§ **Exercise objective**: Word for word, repeat each record that follows.

§ **Material for the task**:

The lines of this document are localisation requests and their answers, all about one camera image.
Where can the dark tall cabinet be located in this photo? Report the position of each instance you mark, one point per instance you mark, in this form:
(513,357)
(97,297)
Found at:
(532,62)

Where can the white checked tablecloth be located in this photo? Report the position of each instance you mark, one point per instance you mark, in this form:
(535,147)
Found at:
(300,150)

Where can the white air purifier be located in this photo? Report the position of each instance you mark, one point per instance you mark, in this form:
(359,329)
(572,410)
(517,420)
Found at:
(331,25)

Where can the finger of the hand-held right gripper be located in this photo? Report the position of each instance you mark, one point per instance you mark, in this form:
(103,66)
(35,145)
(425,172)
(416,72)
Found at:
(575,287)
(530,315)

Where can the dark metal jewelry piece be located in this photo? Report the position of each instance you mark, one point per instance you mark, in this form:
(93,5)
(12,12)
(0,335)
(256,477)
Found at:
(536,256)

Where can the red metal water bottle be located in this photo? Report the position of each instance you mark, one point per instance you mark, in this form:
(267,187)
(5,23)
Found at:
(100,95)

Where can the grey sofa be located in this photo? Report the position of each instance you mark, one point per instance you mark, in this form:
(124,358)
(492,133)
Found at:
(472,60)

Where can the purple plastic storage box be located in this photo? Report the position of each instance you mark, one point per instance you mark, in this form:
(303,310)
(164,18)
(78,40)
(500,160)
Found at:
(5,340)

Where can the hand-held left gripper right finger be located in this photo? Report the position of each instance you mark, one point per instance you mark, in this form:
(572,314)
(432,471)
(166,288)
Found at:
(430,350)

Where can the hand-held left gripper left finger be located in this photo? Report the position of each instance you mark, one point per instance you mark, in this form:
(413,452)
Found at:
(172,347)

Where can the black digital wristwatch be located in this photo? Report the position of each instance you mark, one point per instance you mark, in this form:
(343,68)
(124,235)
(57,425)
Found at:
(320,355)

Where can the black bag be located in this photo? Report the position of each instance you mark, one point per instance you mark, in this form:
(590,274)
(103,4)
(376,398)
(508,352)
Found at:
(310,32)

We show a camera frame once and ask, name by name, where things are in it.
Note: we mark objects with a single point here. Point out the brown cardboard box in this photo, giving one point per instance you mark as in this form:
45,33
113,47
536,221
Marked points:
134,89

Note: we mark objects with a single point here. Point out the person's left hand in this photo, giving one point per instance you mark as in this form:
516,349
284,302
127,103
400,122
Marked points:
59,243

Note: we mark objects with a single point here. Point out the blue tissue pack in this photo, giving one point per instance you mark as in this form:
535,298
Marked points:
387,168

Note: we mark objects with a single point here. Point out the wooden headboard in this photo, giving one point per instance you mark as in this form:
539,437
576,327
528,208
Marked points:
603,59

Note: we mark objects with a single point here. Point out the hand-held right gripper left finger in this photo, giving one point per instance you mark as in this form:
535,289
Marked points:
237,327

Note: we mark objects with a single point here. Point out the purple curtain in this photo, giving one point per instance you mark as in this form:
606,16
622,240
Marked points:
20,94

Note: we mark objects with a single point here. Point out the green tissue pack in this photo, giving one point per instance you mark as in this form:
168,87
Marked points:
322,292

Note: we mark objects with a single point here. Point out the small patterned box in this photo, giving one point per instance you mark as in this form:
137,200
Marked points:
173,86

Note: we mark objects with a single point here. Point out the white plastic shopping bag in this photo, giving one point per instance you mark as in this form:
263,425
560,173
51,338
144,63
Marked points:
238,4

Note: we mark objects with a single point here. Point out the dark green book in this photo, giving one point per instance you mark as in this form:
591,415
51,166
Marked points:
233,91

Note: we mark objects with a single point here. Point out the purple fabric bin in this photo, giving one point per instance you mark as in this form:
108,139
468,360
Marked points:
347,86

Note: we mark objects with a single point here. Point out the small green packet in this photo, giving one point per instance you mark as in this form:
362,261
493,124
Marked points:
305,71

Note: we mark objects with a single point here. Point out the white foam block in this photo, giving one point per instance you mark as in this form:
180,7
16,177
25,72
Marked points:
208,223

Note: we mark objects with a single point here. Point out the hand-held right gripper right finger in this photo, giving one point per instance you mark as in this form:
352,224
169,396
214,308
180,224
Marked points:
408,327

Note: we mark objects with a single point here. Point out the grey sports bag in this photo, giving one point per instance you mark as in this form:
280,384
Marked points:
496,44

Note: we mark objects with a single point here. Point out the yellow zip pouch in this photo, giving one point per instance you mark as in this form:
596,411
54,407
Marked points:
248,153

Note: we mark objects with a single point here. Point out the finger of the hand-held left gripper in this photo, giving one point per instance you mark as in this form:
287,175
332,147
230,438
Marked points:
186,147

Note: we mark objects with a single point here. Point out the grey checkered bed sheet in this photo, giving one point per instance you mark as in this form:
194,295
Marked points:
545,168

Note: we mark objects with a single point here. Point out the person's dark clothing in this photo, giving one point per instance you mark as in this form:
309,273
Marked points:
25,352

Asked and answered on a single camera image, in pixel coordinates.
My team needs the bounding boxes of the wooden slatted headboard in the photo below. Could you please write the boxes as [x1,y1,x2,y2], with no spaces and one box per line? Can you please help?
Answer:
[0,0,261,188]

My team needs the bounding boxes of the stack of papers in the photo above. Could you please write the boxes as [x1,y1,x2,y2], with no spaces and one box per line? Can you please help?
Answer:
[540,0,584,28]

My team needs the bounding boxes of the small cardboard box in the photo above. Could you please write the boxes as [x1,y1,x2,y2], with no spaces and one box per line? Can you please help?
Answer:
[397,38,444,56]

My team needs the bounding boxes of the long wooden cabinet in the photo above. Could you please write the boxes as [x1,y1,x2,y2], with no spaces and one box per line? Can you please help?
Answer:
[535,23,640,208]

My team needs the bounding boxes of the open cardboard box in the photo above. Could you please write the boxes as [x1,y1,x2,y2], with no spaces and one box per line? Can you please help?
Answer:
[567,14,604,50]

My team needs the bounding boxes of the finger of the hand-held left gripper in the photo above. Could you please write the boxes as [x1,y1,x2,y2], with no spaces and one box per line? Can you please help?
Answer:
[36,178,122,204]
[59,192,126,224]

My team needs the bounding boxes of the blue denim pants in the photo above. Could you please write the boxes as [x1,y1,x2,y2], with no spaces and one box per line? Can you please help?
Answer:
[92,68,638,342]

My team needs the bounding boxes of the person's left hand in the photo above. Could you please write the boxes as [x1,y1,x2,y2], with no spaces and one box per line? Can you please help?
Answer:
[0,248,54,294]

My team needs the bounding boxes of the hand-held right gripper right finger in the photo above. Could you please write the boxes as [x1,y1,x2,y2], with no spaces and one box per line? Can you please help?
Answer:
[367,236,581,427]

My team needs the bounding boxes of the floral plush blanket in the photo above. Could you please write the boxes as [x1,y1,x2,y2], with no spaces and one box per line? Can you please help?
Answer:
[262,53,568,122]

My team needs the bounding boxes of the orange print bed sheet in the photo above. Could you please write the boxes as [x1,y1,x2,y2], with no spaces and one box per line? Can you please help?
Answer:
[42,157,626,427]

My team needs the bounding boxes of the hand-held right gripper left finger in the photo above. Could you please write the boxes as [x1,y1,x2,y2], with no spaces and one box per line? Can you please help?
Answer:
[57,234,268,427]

§ **Your response**:
The lines of this document are localisation requests and their answers, all about one camera image.
Where can the dark tall cabinet be located in this photo? Report the position of each instance you mark, one point per instance you mark, in this form:
(513,357)
(97,297)
Found at:
(532,62)

Where can the white checked tablecloth be located in this photo? Report the position of each instance you mark, one point per instance you mark, in this form:
(535,147)
Found at:
(300,150)

Where can the white air purifier be located in this photo? Report the position of each instance you mark, one point per instance you mark, in this form:
(359,329)
(572,410)
(517,420)
Found at:
(331,25)

Where can the finger of the hand-held right gripper be located in this photo? Report the position of each instance you mark, one point per instance you mark, in this form:
(103,66)
(35,145)
(425,172)
(416,72)
Found at:
(575,287)
(530,315)

Where can the dark metal jewelry piece be located in this photo? Report the position of each instance you mark, one point per instance you mark, in this form:
(93,5)
(12,12)
(0,335)
(256,477)
Found at:
(536,256)

Where can the red metal water bottle be located in this photo? Report the position of each instance you mark, one point per instance you mark, in this form:
(267,187)
(5,23)
Found at:
(100,95)

Where can the grey sofa be located in this photo? Report the position of each instance you mark, one point per instance you mark, in this form:
(124,358)
(492,133)
Found at:
(472,60)

Where can the purple plastic storage box be located in this photo? Report the position of each instance you mark, one point per instance you mark, in this form:
(303,310)
(164,18)
(78,40)
(500,160)
Found at:
(5,340)

Where can the hand-held left gripper right finger be located in this photo? Report the position of each instance you mark, one point per instance you mark, in this form:
(572,314)
(432,471)
(166,288)
Found at:
(430,350)

Where can the hand-held left gripper left finger be located in this photo? Report the position of each instance you mark, one point per instance you mark, in this form:
(413,452)
Found at:
(172,347)

Where can the black digital wristwatch be located in this photo? Report the position of each instance you mark, one point per instance you mark, in this form:
(343,68)
(124,235)
(57,425)
Found at:
(320,355)

Where can the black bag be located in this photo? Report the position of each instance you mark, one point per instance you mark, in this form:
(590,274)
(103,4)
(376,398)
(508,352)
Found at:
(310,32)

We show a camera frame once and ask, name by name, where things are in it.
Note: we mark objects with a single point here. Point out the brown cardboard box in this photo, giving one point per instance you mark as in this form:
45,33
113,47
536,221
Marked points:
134,89

Note: we mark objects with a single point here. Point out the person's left hand in this photo, giving one point per instance you mark as in this form:
516,349
284,302
127,103
400,122
Marked points:
59,243

Note: we mark objects with a single point here. Point out the blue tissue pack in this photo, giving one point per instance you mark as in this form:
535,298
Marked points:
387,168

Note: we mark objects with a single point here. Point out the wooden headboard in this photo, giving one point per instance you mark as in this form:
539,437
576,327
528,208
Marked points:
603,59

Note: we mark objects with a single point here. Point out the hand-held right gripper left finger in this photo, giving one point per instance you mark as in this form:
535,289
Marked points:
237,327

Note: we mark objects with a single point here. Point out the purple curtain in this photo, giving one point per instance you mark as in this form:
606,16
622,240
Marked points:
20,94

Note: we mark objects with a single point here. Point out the green tissue pack in this photo, giving one point per instance you mark as in this form:
168,87
Marked points:
322,292

Note: we mark objects with a single point here. Point out the small patterned box in this photo, giving one point per instance you mark as in this form:
137,200
Marked points:
173,86

Note: we mark objects with a single point here. Point out the white plastic shopping bag in this photo, giving one point per instance you mark as in this form:
263,425
560,173
51,338
144,63
Marked points:
238,4

Note: we mark objects with a single point here. Point out the dark green book in this photo, giving one point per instance you mark as in this form:
591,415
51,166
Marked points:
233,91

Note: we mark objects with a single point here. Point out the purple fabric bin in this photo, giving one point per instance you mark as in this form:
108,139
468,360
Marked points:
347,86

Note: we mark objects with a single point here. Point out the small green packet in this photo, giving one point per instance you mark as in this form:
362,261
493,124
Marked points:
305,71

Note: we mark objects with a single point here. Point out the white foam block in this photo, giving one point per instance you mark as in this form:
180,7
16,177
25,72
Marked points:
208,223

Note: we mark objects with a single point here. Point out the hand-held right gripper right finger in this photo, giving one point per instance you mark as in this form:
352,224
169,396
214,308
180,224
Marked points:
408,327

Note: we mark objects with a single point here. Point out the grey sports bag in this photo, giving one point per instance you mark as in this form:
280,384
Marked points:
496,44

Note: we mark objects with a single point here. Point out the yellow zip pouch in this photo, giving one point per instance you mark as in this form:
596,411
54,407
Marked points:
248,153

Note: we mark objects with a single point here. Point out the finger of the hand-held left gripper in this photo, giving one point per instance you mark as in this form:
287,175
332,147
230,438
Marked points:
186,147

Note: we mark objects with a single point here. Point out the grey checkered bed sheet in this photo, giving one point per instance you mark as in this form:
194,295
Marked points:
545,168

Note: we mark objects with a single point here. Point out the person's dark clothing in this photo, giving one point per instance you mark as in this form:
309,273
Marked points:
25,352

Asked and answered on a single camera image, in pixel coordinates.
My team needs the bounding boxes of the wooden slatted headboard in the photo below. Could you please write the boxes as [x1,y1,x2,y2], with no spaces and one box per line? Can you please help?
Answer:
[0,0,261,188]

My team needs the bounding boxes of the stack of papers in the photo above. Could you please write the boxes as [x1,y1,x2,y2], with no spaces and one box per line? Can you please help?
Answer:
[540,0,584,28]

My team needs the bounding boxes of the small cardboard box in the photo above. Could you please write the boxes as [x1,y1,x2,y2], with no spaces and one box per line? Can you please help?
Answer:
[397,38,444,56]

My team needs the bounding boxes of the long wooden cabinet in the photo above. Could you please write the boxes as [x1,y1,x2,y2], with no spaces and one box per line? Can you please help?
Answer:
[535,23,640,208]

My team needs the bounding boxes of the open cardboard box in the photo above. Could you please write the boxes as [x1,y1,x2,y2], with no spaces and one box per line? Can you please help?
Answer:
[567,14,604,50]

My team needs the bounding boxes of the finger of the hand-held left gripper in the photo above. Could you please write the boxes as [x1,y1,x2,y2], with no spaces and one box per line? Can you please help?
Answer:
[36,178,122,204]
[59,192,126,224]

My team needs the bounding boxes of the blue denim pants in the photo above. Could you please write the boxes as [x1,y1,x2,y2], with no spaces and one box per line? Can you please help?
Answer:
[92,68,638,342]

My team needs the bounding boxes of the person's left hand in the photo above. Could you please write the boxes as [x1,y1,x2,y2], with no spaces and one box per line? Can you please help?
Answer:
[0,248,54,294]

My team needs the bounding boxes of the hand-held right gripper right finger in the photo above. Could you please write the boxes as [x1,y1,x2,y2], with no spaces and one box per line? Can you please help?
Answer:
[367,236,581,427]

My team needs the bounding boxes of the floral plush blanket in the photo above. Could you please write the boxes as [x1,y1,x2,y2], with no spaces and one box per line? Can you please help?
Answer:
[262,53,568,122]

My team needs the bounding boxes of the orange print bed sheet in the photo above. Could you please write the boxes as [x1,y1,x2,y2], with no spaces and one box per line? Can you please help?
Answer:
[42,157,626,427]

My team needs the bounding boxes of the hand-held right gripper left finger in the photo above. Could you please write the boxes as [x1,y1,x2,y2], with no spaces and one box per line? Can you please help?
Answer:
[57,234,268,427]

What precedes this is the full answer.